Directed by Alan Coulter, (fresh from HBO’s “The Sopranos” and “Six Feet Under“) the film’s stylish recreation of the 1950’s is it’s greatest strength. Its doggedly slow, back and forth presentation from when Reeves was alive and well to after he was dead, is its greatest weakness. Opening like a flashback scene from TV’s forensic detective shows, we enter a house, head up the stairs and into the bedroom where the body of a nude, middle-aged man is sprawled on the bed, blood spatters the wall and a Luger lies on the floor. “Suicide?” asks one of the detectives. “Looks like,” is the answer. “I guess the bullet didn’t bounce off this time,” the detective says nodding to a photo showing Reeves in his Superman costume.

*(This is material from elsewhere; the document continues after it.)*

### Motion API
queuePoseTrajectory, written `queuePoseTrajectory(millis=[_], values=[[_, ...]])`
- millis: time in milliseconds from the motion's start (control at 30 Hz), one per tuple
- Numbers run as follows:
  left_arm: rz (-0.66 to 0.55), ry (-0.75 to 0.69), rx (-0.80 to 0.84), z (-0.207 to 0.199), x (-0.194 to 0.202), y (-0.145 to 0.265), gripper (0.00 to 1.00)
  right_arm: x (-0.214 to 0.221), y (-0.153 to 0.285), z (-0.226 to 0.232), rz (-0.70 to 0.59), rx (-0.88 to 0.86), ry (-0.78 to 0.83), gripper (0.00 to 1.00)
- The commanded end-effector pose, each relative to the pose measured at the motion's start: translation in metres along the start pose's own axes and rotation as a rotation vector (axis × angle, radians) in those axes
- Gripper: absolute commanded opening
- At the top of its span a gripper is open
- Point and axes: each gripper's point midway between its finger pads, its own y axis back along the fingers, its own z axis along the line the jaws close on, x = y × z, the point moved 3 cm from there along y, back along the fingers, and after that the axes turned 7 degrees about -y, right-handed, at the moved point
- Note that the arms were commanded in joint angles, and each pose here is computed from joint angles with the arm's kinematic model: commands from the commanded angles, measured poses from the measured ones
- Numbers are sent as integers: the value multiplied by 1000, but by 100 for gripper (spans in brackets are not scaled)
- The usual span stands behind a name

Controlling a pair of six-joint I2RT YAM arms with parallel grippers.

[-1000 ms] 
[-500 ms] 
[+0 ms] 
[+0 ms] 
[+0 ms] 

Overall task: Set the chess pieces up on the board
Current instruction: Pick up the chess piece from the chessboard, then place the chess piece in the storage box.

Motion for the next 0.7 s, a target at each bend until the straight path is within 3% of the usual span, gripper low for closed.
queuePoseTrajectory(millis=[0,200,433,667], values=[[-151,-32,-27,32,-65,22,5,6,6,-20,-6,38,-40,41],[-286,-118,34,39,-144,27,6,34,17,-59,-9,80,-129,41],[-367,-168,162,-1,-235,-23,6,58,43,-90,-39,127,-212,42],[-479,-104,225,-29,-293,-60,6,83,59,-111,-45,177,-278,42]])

Then we follow a pinch-faced man (Larry Cedar) into a classic, 1959, stucco, wrought-iron-railinged and swimming-pooled apartment building where a septuagenerian muscle builder lifts weights on his balcony, and voyeuristic glimpses of other residents are provided by the noises coming through their open windows. Stopping at a doorway, the sounds inside are of a couple coupling, but the man keeps knocking and the door is eventually answered by a pretty blonde with her blouse unbuttoned and a tousle-headed man buckling up his pants. This is the apartment of Louis Simo, (Brody) a licensed private investigator more than willing to keep collecting $50 a day from a husband who is sure his wife is having an affair even though a week of surveillance says she is not.
Thrown a bone from a fellow detective, Simo tracks down George Reeves’ distraught mother Helen Bessolo (Lois Smith), who has taken the bus from Indiana to find her son’s killer. “I know my son. He starred in films with Clark Gable and Frank Sinatra. He would never take his own life.” Of course the mother has, in a nutshell, described exactly why her son would commit suicide. Starting with a flourish as one of the red-haired Tarleton twins in 1939’s “Gone With the Wind,” Reeves went on to star in some forgotten movie serials and eventually became TV’s Superman. Typecast, his extended part in “From Here to Eternity” was cut from the picture after screening audiences sniggered when they recognized Reeves without his cape.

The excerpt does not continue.